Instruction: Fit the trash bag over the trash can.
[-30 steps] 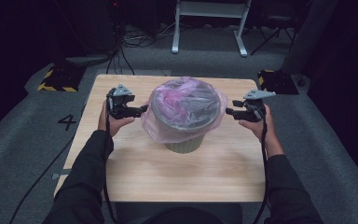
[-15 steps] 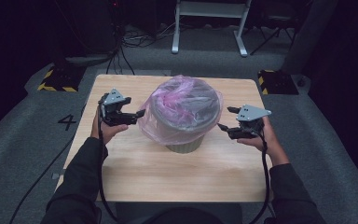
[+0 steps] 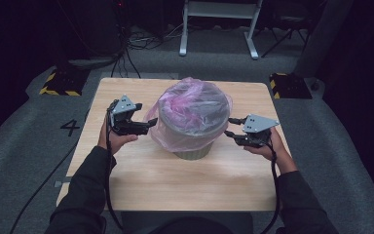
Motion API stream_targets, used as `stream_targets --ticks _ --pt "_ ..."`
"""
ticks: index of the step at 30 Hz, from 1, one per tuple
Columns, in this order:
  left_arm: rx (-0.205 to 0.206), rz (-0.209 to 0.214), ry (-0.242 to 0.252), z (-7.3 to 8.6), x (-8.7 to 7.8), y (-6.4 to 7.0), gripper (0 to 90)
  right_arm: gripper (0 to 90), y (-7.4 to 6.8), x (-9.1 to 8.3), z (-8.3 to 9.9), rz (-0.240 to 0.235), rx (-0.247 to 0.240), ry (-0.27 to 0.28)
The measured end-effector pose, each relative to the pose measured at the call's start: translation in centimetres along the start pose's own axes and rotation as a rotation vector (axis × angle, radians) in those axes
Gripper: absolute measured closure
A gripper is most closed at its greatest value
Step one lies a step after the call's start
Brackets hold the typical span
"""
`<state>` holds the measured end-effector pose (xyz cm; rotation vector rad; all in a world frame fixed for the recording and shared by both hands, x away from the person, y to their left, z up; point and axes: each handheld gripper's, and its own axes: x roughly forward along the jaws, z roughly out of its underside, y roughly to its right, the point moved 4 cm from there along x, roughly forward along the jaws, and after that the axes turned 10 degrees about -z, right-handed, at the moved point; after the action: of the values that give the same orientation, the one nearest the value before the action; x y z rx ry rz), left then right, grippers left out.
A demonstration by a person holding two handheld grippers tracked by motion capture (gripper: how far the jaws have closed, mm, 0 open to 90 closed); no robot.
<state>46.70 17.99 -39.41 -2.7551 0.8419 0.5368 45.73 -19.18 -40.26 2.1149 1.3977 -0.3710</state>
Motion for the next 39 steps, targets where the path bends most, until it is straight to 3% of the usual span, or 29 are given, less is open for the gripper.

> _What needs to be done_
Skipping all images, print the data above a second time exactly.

> _Reply to the exercise_
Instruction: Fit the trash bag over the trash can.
[-30 steps] 
[-15 steps] 
[+0 steps] 
Motion API stream_targets, used as `stream_targets --ticks _ --pt "_ ..."`
"""
ticks: index of the step at 30 Hz, from 1, one per tuple
Columns, in this order:
  left_arm: rx (-0.205 to 0.206), rz (-0.209 to 0.214), ry (-0.242 to 0.252), z (-7.3 to 8.6), x (-8.7 to 7.8), y (-6.4 to 7.0), gripper (0 to 90)
  right_arm: gripper (0 to 90), y (-7.4 to 6.8), x (-9.1 to 8.3), z (-8.3 to 9.9), rz (-0.240 to 0.235), rx (-0.247 to 0.240), ry (-0.27 to 0.28)
The measured end-effector pose, each relative to the pose measured at the call's start: translation in centimetres along the start pose's own axes and rotation as a rotation vector (axis × angle, radians) in those axes
Gripper: absolute measured closure
A gripper is most closed at its greatest value
Step one lies a step after the call's start
Brackets hold the typical span
"""
`<state>` holds the measured end-effector pose (xyz cm; rotation vector rad; all in a world frame fixed for the recording and shared by both hands, x away from the person, y to their left, z up; point and axes: each handheld gripper's, and its own axes: x roughly forward along the jaws, z roughly out of its underside, y roughly to its right, the point moved 4 cm from there along x, roughly forward along the jaws, and after that the axes turned 10 degrees about -z, right-handed, at the moved point; after the action: of the values that give the same orientation, the one nearest the value before the action; x y z rx ry rz), left then right, grippers left out.
A demonstration by a person holding two handheld grippers tracked by motion capture (gripper: how far the jaws have closed, mm, 0 open to 90 closed); no robot.
<state>46.70 17.99 -39.41 -2.7551 0.8419 0.5368 45.73 -19.18 -40.26 2.1149 1.3977 -0.3710</state>
Motion for the next 39 steps, targets where the path bends most, until it is straight to 3% of the usual span, or 29 are given, less is open for the gripper.

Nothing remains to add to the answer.